Peace Simply Knows,...
By Monica Benderman
Staff Writer
US Constitution - Article IX
“The enumeration in the Constitution, of certain rights,
Every person, by virtue of the Laws of humanity, has the right to choose how to live their life. The consequences they face as a result of their choices are theirs alone to face – and to believe that we have the power to decide for any other person is a violation of the Laws of humanity, and Article IX of our US Constitution.
Is it not hypocritical to demand the right to act and live as we choose, and yet expect that others will listen to us as we protest this right – believing that our protests will influence them to our way of thinking?
Perhaps there are those who need the firsthand experience of war to fully realize its destructive nature.
There are well-known mothers, fathers, sisters and brothers who now speak out against war as a result of their firsthand experience with war. They address the fact that they wish they had done so earlier, but no amount of public protests were able to draw them in. It was not until they faced a personal loss from war that they were willing to take the significant action they did to change their lives.
How soon they seem to forget, however.
No one could influence them to believe with the passion needed to speak out – only their personal experience could do this.
Why should it be so difficult to expect that others are the same?

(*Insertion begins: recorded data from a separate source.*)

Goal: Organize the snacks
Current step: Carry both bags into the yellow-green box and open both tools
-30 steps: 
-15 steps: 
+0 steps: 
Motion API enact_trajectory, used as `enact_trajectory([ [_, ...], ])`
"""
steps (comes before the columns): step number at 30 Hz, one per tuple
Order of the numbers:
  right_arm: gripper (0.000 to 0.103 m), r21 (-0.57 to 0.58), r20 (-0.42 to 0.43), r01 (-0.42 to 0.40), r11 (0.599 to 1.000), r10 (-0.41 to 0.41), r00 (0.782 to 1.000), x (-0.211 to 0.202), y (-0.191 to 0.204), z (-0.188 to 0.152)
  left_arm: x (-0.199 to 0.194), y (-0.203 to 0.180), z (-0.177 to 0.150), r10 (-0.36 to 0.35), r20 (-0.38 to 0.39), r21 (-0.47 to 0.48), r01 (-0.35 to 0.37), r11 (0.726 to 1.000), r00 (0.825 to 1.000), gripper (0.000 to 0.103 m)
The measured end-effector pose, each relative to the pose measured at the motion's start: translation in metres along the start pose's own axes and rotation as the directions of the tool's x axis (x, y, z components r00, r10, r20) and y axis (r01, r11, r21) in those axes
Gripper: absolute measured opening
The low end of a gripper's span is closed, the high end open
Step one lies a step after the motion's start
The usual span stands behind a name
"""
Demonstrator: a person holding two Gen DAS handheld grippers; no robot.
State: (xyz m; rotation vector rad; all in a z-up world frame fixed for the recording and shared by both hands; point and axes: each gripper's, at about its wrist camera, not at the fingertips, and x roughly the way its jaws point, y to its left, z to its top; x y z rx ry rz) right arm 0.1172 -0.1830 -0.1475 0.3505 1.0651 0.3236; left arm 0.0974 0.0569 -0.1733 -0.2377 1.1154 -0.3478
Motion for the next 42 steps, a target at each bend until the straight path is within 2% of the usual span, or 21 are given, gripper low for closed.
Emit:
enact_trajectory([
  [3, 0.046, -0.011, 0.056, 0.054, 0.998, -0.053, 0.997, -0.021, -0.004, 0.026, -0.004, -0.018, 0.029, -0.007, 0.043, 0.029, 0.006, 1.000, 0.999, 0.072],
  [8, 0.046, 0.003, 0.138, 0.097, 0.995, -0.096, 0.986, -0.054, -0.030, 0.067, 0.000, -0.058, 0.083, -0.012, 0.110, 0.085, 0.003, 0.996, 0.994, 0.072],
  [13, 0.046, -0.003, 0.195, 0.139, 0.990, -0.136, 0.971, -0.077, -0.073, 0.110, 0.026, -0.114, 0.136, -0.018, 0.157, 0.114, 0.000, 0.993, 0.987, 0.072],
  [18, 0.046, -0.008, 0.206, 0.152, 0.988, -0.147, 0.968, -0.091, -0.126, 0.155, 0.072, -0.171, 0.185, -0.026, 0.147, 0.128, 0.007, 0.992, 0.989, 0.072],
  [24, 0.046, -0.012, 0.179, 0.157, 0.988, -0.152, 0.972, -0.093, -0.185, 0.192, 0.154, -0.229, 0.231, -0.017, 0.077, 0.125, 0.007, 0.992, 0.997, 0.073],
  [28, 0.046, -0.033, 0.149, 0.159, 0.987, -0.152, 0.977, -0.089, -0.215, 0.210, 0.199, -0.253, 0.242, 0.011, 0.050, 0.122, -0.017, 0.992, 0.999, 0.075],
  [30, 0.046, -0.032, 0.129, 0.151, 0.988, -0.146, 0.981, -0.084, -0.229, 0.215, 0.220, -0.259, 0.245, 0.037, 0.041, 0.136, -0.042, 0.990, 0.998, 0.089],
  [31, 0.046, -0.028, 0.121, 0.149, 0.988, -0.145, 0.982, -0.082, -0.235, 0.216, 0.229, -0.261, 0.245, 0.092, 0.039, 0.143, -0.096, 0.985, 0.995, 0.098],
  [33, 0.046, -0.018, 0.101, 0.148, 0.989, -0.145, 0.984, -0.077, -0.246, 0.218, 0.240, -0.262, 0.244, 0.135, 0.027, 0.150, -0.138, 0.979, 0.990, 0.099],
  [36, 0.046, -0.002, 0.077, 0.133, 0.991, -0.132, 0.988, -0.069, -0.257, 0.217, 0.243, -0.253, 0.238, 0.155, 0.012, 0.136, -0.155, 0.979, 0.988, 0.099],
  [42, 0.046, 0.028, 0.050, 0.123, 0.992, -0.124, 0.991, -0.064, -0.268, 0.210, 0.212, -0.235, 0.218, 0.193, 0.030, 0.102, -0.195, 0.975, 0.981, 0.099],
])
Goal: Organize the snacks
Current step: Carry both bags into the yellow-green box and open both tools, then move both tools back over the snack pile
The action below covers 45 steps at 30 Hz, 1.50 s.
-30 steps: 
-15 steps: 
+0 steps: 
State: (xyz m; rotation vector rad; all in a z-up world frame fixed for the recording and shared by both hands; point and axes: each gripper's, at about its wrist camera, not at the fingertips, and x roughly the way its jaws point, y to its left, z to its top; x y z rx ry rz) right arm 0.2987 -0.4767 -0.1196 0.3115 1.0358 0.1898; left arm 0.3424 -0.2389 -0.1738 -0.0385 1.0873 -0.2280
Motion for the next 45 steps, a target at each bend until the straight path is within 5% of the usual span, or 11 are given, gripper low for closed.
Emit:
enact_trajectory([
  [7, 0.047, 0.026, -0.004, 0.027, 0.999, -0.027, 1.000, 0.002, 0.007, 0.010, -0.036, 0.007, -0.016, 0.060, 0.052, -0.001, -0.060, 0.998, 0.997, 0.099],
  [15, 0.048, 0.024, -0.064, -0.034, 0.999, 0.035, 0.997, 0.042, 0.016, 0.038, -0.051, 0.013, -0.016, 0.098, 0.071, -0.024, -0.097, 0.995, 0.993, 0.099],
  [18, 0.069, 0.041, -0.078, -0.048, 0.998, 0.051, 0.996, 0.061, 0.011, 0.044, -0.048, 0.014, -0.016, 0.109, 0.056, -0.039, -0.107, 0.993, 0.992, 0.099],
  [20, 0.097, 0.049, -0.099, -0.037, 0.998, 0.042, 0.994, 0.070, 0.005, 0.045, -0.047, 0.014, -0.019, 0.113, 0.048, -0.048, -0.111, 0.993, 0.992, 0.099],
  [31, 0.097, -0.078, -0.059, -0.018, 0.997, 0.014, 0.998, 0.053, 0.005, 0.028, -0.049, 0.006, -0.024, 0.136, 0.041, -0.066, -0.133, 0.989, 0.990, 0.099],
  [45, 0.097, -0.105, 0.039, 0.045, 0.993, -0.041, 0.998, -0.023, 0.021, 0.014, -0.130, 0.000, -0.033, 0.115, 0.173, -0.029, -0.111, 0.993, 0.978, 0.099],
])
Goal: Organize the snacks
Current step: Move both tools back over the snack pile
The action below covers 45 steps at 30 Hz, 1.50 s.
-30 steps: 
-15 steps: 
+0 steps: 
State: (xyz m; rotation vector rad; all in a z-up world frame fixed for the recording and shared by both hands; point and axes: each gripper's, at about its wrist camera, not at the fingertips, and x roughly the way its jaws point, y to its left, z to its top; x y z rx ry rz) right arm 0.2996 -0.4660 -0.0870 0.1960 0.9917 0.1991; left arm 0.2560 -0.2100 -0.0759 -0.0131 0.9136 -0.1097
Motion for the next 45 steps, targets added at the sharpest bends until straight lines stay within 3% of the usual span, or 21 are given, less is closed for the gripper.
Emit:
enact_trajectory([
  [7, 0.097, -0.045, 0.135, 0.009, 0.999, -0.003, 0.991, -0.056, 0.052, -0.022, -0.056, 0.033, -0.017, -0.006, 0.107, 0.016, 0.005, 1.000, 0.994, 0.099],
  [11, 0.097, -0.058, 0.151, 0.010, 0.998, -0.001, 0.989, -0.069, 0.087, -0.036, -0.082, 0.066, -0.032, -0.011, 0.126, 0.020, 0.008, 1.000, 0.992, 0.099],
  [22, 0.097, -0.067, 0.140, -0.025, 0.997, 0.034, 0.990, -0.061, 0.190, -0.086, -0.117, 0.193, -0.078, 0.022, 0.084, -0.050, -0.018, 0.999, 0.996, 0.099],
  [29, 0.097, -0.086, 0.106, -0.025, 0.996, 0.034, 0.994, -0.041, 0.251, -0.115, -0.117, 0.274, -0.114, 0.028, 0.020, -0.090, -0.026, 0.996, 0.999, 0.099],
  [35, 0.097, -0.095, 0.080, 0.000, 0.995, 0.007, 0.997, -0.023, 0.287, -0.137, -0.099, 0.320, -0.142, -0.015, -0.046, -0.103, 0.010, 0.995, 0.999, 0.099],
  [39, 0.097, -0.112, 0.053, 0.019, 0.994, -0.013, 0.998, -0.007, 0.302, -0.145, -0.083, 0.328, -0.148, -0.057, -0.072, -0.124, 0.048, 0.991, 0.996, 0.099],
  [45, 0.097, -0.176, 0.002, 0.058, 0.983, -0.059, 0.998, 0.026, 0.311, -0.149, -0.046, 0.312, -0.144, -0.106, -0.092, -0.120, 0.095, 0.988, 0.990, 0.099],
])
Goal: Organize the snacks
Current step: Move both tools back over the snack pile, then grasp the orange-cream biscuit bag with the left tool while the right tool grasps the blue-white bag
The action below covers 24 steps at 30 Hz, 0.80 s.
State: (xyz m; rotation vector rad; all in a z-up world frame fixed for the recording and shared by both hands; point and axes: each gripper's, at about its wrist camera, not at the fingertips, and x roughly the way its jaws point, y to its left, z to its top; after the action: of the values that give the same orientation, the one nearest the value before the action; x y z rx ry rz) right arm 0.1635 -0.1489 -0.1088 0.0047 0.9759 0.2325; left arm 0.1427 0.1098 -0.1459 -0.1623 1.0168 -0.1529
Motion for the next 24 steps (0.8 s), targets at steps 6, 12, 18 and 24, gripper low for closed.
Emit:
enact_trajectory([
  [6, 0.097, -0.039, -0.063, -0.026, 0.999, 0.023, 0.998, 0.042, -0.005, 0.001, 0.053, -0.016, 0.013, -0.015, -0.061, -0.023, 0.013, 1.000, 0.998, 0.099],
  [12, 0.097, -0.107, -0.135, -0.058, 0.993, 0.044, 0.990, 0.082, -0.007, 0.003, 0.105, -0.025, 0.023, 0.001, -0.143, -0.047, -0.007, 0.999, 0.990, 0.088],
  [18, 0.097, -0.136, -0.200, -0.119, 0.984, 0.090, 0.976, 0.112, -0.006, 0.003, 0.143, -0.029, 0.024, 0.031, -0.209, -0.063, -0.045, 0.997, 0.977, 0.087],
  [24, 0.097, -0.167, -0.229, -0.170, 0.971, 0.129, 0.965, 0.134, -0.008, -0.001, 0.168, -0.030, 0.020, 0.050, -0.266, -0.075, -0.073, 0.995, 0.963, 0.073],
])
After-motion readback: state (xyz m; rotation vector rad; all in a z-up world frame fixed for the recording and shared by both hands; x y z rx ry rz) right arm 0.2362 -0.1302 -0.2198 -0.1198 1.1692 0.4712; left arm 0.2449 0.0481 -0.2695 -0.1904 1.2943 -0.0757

What right do we have, simply because our firsthand experience put us straight into the fire, to believe that we now have the power to tell others to think as we do, without benefit of their own firsthand experience?
War destroys – but perhaps there are some who must face that destruction themselves before they truly understand.
Yes we can talk about our personal experiences, but they are the personal experiences we were allowed to have, we needed to have in order to come to what we now believe. Perhaps we must give the same allowance to others so that they, too, can come to their own beliefs.
How can we expect others to simply choose as we have chosen?
We can teach, we can explain – we can offer alternatives.
We cannot take away an individual’s right to choose – or the time in which they learn the lessons set before them.
It can be painful to watch others having to go through what we have. The witness tends to remind us of our own experiences – something many of us do not want to see again. We must realize, however, that it is not within our power to keep others from facing what they must face in order to grow and understand from their own perspective.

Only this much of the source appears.